**PROVIDED DATA:**
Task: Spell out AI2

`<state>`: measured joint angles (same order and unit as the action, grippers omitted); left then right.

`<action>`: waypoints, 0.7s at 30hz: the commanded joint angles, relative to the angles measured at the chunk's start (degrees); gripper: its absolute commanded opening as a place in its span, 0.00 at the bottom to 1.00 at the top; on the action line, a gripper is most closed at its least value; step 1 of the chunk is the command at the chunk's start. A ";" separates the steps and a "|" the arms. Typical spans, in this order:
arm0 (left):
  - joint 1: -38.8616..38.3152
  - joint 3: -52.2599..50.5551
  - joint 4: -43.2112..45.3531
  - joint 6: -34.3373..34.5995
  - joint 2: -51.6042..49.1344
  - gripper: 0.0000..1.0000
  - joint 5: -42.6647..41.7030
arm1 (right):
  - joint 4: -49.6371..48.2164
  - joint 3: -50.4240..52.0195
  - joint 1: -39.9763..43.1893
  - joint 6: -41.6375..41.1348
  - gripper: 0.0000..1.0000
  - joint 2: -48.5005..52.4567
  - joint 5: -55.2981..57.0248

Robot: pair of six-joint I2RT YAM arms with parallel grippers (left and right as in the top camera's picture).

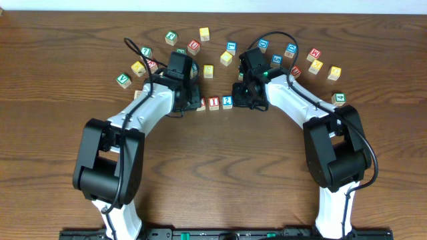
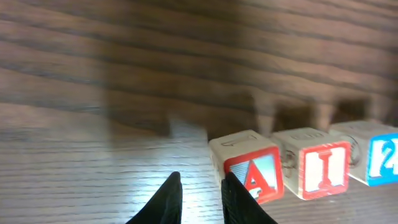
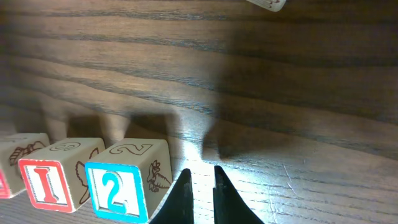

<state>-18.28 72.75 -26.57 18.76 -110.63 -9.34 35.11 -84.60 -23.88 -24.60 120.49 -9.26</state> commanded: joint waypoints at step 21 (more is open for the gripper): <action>-1.01 -0.17 2.10 -2.03 -0.63 0.20 -0.55 | -0.28 0.39 -0.79 -0.15 0.07 0.17 -0.11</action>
<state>-19.20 72.75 -24.49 17.74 -110.63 -9.37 35.05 -84.60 -23.94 -24.58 120.49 -9.26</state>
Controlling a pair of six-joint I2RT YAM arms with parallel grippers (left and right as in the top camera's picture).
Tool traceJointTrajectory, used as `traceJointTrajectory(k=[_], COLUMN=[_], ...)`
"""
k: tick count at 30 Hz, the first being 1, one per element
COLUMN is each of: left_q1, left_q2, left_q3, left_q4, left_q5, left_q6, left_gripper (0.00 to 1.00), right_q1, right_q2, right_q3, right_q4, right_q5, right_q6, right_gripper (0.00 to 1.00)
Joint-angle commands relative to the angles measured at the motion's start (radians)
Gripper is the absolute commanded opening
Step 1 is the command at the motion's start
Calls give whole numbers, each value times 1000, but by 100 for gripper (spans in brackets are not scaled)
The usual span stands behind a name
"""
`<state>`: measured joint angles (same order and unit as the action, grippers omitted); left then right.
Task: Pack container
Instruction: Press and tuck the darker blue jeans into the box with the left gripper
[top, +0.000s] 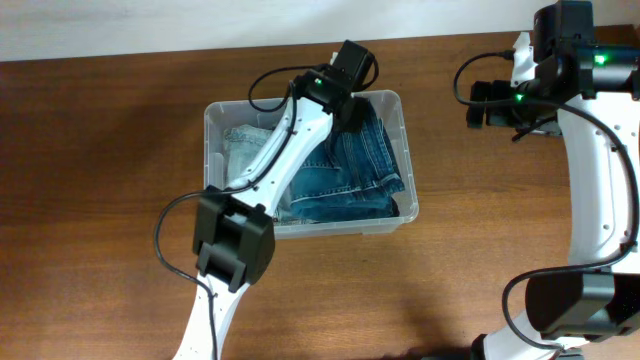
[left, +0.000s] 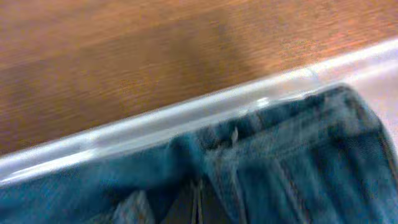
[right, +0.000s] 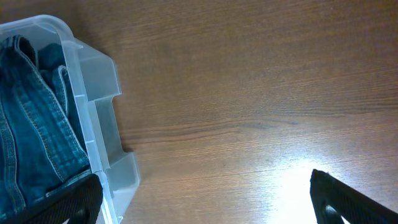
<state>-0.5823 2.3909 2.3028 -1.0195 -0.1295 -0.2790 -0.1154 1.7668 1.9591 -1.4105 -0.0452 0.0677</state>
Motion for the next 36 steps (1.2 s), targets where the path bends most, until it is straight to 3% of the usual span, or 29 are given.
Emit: traceJointTrajectory(k=[1,6,13,27,30,36], left_q1=[-3,-7,-9,-15,-14,-29], left_q2=[-178,-271,-263,-263,-264,-345], left_q3=[34,34,-4,-520,-539,-404], left_q4=[-47,-204,-435,-227,-222,-241], left_q5=[-28,-28,-16,-10,-8,-4], left_q6=[27,18,-18,-49,-49,-49], left_gripper=[1,1,0,0,1,0], right_q1=[-4,-4,-4,-4,-4,-4], right_q2=[-9,-9,-9,-9,-9,-9], right_q3=[6,6,6,6,6,6], right_q4=[1,1,1,1,1,1], right_q5=[5,5,5,5,5,5], right_q6=[0,0,0,0,0,0], right_gripper=[99,99,98,98,99,99])
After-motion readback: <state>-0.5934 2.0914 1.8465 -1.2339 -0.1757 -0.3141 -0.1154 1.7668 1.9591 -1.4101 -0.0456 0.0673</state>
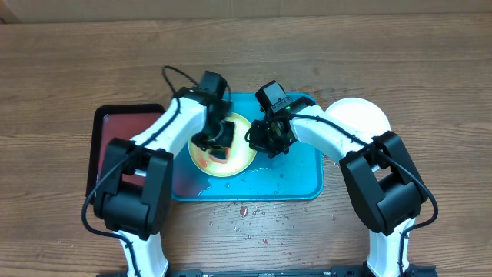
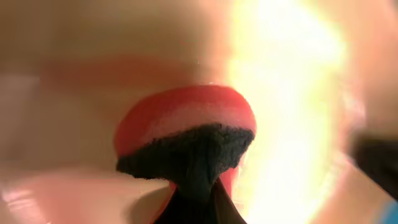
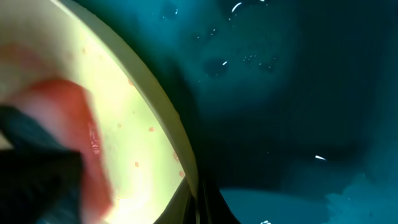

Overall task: Clean dirty plates on tray and stack at the side
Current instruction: 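Scrub the yellow plate with the sponge while right gripper holds it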

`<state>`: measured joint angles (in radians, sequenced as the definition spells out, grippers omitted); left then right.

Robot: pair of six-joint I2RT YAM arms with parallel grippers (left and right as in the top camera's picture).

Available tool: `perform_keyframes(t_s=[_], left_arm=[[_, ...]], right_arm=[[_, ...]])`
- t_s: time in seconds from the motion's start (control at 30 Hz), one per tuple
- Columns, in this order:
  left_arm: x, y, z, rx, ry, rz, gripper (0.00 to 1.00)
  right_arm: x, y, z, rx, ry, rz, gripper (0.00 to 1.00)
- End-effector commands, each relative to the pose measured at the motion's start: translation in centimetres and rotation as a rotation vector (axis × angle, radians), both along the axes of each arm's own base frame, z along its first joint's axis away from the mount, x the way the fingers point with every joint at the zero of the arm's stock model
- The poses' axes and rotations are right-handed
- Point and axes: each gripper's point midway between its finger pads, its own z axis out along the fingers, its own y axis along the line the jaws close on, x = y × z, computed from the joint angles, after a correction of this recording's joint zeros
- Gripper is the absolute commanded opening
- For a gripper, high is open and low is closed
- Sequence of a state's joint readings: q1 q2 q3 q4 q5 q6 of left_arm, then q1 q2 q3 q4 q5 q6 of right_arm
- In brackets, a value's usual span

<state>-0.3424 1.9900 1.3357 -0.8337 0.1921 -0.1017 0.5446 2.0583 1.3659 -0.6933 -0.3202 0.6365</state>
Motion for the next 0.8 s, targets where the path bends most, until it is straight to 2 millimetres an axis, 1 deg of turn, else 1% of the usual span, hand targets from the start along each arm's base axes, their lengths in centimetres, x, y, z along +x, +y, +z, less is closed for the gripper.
perform_keyframes(t_s=[0.0, 0.13, 0.2, 0.3, 0.43, 0.53, 0.6, 0.67, 0.77], left_arm=[[-2.1, -3.2, -0.1, -0.123, 0.04, -0.168, 0.04], [-2.0, -3.0, -0.2, -0.116, 0.04, -0.16, 0.04], [-1.7, -2.3, -0.4, -0.071, 0.036, -0.121, 0.04], [-1.1, -0.9, -0.8, 0.022, 0.021, -0.034, 0.04], [-0.4, 0.5, -1.0, 0.1, -0.001, 0.052, 0.04], [0.3, 2.3, -1.0, 0.209, -0.038, 0.18, 0.04], [1.3, 4.0, -0.8, 0.322, -0.108, 0.236, 0.04], [2.5, 5.6, -0.2, 0.428, -0.196, 0.273, 0.04], [4.2, 7.5, 1.0, 0.544, -0.316, 0.334, 0.04]], right_arm=[[-0.8, -0.2, -1.1, 0.015, 0.039, 0.018, 0.04], [-0.9, 0.8, -0.7, 0.091, 0.046, 0.047, 0.04], [-1.0, 0.9, -0.8, 0.127, 0.051, 0.048, 0.04], [-1.1, 0.5, -1.4, 0.159, 0.062, 0.036, 0.04], [-1.1, -0.2, -1.6, 0.213, 0.085, 0.015, 0.04], [-1.0, -0.5, -1.7, 0.216, 0.09, 0.003, 0.04], [-0.9, -0.5, -1.7, 0.216, 0.087, 0.004, 0.04], [-1.0, -0.4, -1.7, 0.216, 0.086, 0.006, 0.04], [-1.0, -0.4, -1.7, 0.216, 0.087, 0.005, 0.04]])
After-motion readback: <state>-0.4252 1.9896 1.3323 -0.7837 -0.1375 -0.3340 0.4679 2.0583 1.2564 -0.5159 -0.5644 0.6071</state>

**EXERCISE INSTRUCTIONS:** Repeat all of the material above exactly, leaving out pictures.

**RESPONSE BOX:**
Task: Spell out AI2

`<state>`: measured joint angles (same order and unit as the action, grippers omitted); left then right.

`<action>`: waypoints, 0.7s at 30hz: the commanded joint angles, relative to the angles measured at the chunk's start (degrees); gripper: its absolute commanded opening as a place in its span, 0.00 at the bottom to 1.00 at the top; on the action line, a gripper is most closed at its least value; step 1 of the chunk is the command at the chunk's start. A ";" separates the steps and a "|" the arms. Typical spans, in this order:
arm0 (left):
  - joint 1: -38.8616..38.3152
  - joint 3: -52.2599..50.5551
  - joint 4: -43.2112..45.3531
  - joint 6: -34.3373..34.5995
  - joint 2: -51.6042..49.1344
  - gripper: 0.0000..1.0000
  - joint 5: -42.6647..41.7030
arm1 (right):
  - joint 4: -49.6371..48.2164
  - joint 3: -50.4240..52.0195
  - joint 1: -39.9763..43.1893
  - joint 6: -41.6375..41.1348
  - gripper: 0.0000..1.0000
  - joint 2: -48.5005..52.4567
  - joint 5: -55.2981..57.0248

Robot: pair of six-joint I2RT YAM arms with parallel grippers (left and right as in the top camera's picture).


<state>-18.28 72.75 -26.57 18.76 -110.63 -9.34 35.11 -84.60 -23.88 -24.60 120.49 -9.26</state> commanded: joint waypoints at step 21 (more is open for the gripper): <action>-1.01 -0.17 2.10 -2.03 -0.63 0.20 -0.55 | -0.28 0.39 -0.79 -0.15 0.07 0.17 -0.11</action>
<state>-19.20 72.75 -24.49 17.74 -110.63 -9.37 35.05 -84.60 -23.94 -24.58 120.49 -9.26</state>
Controlling a pair of six-joint I2RT YAM arms with parallel grippers (left and right as in the top camera's picture).
Tool traceJointTrajectory, used as `traceJointTrajectory(k=[_], COLUMN=[_], ...)`
"""
k: tick count at 30 Hz, the first being 1, one per element
COLUMN is each of: left_q1, left_q2, left_q3, left_q4, left_q5, left_q6, left_gripper (0.00 to 1.00), right_q1, right_q2, right_q3, right_q4, right_q5, right_q6, right_gripper (0.00 to 1.00)
Joint-angle commands relative to the angles measured at the motion's start (radians)
Gripper is the absolute commanded opening
Step 1 is the command at the motion's start
Calls give whole numbers, each value times 1000, but by 100 for gripper (spans in brackets are not scaled)
The usual span stands behind a name
"""
`<state>`: measured joint angles (same order and unit as the action, grippers omitted); left then right.
Task: Pack container
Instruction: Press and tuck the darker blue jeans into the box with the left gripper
[top, +0.000s] 
[left, +0.000s] 
[right, +0.000s] 
<state>-0.5823 2.3909 2.3028 -1.0195 -0.1295 -0.2790 -0.1154 1.7668 1.9591 -1.4105 -0.0452 0.0677</state>
Motion for the next 36 steps (1.2 s), targets where the path bends most, until it is straight to 3% of the usual span, or 29 are given.
Emit: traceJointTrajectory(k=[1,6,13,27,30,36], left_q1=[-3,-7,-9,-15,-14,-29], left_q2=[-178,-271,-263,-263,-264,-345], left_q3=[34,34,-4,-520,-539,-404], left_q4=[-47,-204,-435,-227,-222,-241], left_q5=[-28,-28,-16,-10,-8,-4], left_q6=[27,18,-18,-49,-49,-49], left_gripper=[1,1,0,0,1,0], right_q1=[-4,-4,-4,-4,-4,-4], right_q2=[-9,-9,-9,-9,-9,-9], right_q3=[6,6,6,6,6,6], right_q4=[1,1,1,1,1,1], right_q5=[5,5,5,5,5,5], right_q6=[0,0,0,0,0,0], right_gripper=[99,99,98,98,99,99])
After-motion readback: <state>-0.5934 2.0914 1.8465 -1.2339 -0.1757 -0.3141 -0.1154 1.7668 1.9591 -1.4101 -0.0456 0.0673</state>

Overall task: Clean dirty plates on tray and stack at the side
Current instruction: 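Scrub the yellow plate with the sponge while right gripper holds it
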
`<state>`: measured joint angles (in radians, sequenced as the definition spells out, grippers omitted); left then right.

Robot: pair of six-joint I2RT YAM arms with parallel grippers (left and right as in the top camera's picture).

Available tool: `perform_keyframes(t_s=[_], left_arm=[[_, ...]], right_arm=[[_, ...]])`
- t_s: time in seconds from the motion's start (control at 30 Hz), one per tuple
- Columns, in this order:
  left_arm: x, y, z, rx, ry, rz, gripper (0.00 to 1.00)
  right_arm: x, y, z, rx, ry, rz, gripper (0.00 to 1.00)
- End-effector commands, each relative to the pose measured at the motion's start: translation in centimetres and rotation as a rotation vector (axis × angle, radians), both along the axes of each arm's own base frame, z along its first joint's axis away from the mount, x the way the fingers point with every joint at the zero of the arm's stock model
- The poses' axes and rotations are right-handed
- Point and axes: each gripper's point midway between its finger pads, its own z axis out along the fingers, its own y axis along the line the jaws close on, x = y × z, computed from the joint angles, after a correction of this recording's joint zeros
- Gripper is the absolute commanded opening
- For a gripper, high is open and low is closed
- Sequence of a state's joint readings: q1 q2 q3 q4 q5 q6 of left_arm, then q1 q2 q3 q4 q5 q6 of right_arm
- In brackets, a value's usual span

<state>-0.3424 1.9900 1.3357 -0.8337 0.1921 -0.1017 0.5446 2.0583 1.3659 -0.6933 -0.3202 0.6365</state>
Motion for the next 0.8 s, targets where the path bends most, until it is straight to 2 millimetres an axis, 1 deg of turn, else 1% of the usual span, hand targets from the start along each arm's base axes, their lengths in centimetres, x, y, z along +x, +y, +z, less is closed for the gripper.
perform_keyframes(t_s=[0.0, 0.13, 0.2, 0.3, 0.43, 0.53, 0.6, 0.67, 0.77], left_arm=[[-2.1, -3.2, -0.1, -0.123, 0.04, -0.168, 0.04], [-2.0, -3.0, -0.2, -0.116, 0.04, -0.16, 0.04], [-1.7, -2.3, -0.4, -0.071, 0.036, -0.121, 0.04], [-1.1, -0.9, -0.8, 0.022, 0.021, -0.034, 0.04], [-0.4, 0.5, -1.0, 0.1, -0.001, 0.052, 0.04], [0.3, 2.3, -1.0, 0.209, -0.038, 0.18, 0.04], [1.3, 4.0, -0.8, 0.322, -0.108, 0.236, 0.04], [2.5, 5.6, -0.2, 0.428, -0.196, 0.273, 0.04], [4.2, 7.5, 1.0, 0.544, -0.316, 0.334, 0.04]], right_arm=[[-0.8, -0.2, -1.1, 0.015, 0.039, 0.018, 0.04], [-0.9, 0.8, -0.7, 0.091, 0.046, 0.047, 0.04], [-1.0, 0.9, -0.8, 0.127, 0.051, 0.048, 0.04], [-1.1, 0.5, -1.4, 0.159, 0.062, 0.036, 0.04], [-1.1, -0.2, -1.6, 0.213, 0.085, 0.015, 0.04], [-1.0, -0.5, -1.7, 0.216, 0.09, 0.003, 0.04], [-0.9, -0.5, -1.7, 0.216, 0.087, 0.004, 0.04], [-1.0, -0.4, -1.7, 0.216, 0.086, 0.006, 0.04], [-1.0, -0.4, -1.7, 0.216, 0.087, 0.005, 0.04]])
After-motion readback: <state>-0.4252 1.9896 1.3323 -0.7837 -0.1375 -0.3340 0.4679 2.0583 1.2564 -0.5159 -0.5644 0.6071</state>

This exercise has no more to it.